Given records:
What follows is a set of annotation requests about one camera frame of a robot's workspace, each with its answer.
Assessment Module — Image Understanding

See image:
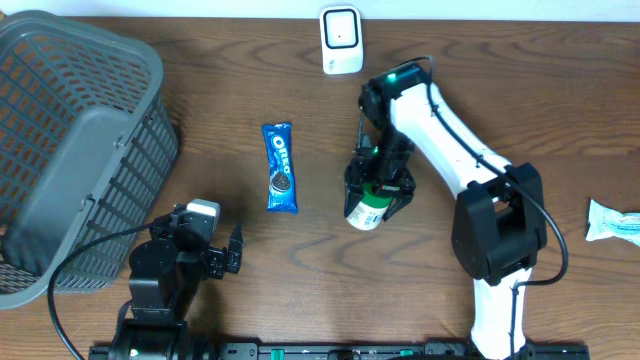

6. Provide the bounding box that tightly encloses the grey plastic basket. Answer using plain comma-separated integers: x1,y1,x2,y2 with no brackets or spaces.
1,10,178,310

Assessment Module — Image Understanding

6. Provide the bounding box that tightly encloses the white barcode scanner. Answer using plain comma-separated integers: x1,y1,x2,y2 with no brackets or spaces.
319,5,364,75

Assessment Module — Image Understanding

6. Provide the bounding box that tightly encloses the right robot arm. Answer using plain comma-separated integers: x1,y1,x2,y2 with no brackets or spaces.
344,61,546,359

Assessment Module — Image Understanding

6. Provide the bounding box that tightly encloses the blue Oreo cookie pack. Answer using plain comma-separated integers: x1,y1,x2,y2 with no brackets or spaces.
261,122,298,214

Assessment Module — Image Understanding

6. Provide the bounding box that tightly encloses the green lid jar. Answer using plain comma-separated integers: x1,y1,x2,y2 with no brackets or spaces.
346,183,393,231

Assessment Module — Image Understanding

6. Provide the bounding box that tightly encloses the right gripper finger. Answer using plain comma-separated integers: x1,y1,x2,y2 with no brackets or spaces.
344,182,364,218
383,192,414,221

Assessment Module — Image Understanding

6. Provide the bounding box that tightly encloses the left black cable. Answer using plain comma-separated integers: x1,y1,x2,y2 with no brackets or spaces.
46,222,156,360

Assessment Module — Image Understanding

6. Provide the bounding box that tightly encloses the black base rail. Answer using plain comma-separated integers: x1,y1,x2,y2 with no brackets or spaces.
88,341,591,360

...

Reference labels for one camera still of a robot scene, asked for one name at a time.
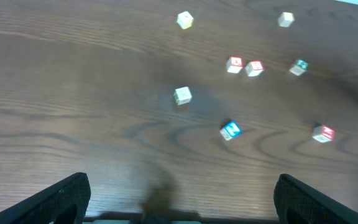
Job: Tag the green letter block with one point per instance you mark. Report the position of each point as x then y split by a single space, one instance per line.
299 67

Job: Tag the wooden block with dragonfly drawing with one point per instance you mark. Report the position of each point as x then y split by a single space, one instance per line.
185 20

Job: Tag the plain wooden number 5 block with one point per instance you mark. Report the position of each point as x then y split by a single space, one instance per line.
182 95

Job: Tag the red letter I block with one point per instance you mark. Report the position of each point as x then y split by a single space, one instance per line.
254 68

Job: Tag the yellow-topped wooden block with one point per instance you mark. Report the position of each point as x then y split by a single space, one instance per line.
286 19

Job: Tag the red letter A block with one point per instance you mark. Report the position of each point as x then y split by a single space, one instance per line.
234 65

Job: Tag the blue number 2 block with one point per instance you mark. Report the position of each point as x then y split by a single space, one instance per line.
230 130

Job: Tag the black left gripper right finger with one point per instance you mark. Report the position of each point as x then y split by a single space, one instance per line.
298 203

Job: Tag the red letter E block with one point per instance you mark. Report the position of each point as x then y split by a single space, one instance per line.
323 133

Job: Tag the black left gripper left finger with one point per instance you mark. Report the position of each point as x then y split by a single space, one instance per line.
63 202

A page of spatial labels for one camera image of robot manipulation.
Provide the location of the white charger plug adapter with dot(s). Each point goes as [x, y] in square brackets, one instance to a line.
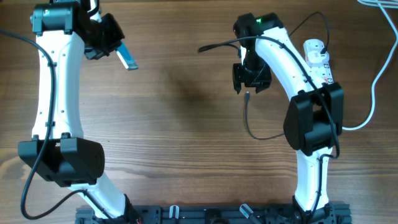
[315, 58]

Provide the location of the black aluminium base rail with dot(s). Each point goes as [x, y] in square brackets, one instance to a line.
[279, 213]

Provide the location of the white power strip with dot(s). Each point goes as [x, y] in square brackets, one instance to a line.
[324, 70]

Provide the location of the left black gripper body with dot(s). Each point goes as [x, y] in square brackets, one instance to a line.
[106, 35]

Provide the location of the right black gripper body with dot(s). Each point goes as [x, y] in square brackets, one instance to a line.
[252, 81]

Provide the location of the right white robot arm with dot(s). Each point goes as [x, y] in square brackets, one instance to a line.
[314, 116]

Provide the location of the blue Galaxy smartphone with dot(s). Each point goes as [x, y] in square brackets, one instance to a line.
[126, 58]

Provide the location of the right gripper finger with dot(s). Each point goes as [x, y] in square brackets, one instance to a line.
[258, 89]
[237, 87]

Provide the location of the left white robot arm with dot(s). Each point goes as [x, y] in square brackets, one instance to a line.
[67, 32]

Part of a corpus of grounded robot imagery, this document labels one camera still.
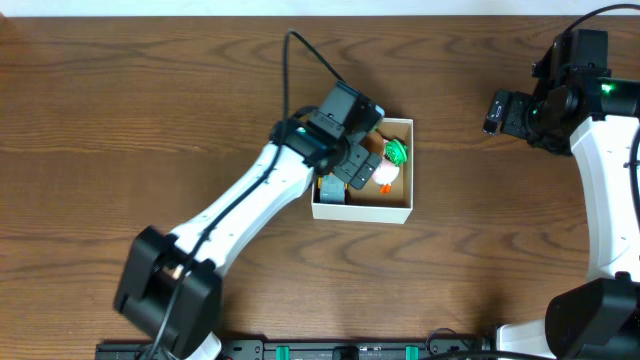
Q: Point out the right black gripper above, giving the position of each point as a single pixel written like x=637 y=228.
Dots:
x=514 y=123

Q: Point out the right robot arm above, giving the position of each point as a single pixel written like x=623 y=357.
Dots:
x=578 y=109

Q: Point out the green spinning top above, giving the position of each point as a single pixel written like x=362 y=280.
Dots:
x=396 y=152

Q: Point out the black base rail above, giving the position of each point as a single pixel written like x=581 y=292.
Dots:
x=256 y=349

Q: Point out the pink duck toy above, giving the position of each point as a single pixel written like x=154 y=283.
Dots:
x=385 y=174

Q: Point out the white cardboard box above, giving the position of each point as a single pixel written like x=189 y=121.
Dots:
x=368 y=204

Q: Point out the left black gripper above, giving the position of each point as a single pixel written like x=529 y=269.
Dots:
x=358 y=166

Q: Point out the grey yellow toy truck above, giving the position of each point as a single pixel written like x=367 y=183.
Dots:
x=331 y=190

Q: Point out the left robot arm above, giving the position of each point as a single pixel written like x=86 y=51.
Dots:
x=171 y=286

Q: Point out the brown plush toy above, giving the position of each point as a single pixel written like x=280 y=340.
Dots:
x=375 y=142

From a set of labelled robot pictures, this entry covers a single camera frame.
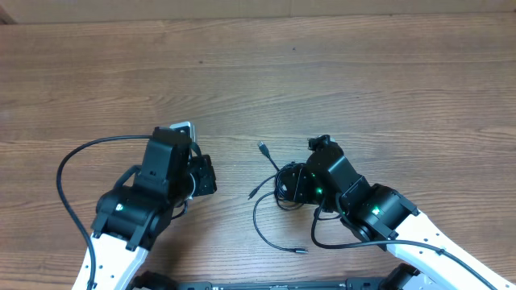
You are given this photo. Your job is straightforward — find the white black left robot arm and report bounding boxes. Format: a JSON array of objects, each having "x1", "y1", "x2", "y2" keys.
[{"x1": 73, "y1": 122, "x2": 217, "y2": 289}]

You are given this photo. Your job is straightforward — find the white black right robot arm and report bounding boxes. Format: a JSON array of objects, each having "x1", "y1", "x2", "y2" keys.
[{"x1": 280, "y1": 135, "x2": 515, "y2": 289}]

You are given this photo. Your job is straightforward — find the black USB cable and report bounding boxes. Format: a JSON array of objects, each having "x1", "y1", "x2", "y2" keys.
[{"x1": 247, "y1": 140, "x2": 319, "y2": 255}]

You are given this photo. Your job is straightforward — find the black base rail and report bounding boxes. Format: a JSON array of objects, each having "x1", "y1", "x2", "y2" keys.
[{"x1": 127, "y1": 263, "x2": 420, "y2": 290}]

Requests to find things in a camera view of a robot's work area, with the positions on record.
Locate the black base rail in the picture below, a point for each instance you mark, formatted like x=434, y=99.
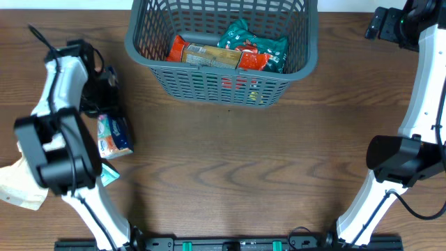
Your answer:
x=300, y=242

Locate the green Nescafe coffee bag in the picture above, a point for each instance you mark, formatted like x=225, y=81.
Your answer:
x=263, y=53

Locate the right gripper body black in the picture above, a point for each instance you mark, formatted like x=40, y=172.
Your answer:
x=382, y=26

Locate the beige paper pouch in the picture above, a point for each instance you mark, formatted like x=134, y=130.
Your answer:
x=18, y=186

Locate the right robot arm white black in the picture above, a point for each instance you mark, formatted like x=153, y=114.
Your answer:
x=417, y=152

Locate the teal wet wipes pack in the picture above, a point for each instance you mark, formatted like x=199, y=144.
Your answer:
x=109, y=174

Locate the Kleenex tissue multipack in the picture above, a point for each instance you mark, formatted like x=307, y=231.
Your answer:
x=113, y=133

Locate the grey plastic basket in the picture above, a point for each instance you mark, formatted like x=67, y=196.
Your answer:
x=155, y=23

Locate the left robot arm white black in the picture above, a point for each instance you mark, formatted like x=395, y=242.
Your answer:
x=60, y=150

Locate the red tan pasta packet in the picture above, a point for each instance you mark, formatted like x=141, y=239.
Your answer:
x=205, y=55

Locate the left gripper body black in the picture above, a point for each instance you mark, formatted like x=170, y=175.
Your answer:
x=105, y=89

What to work on:
Say how many lines above include "written". The number alone is the answer.

Answer box:
10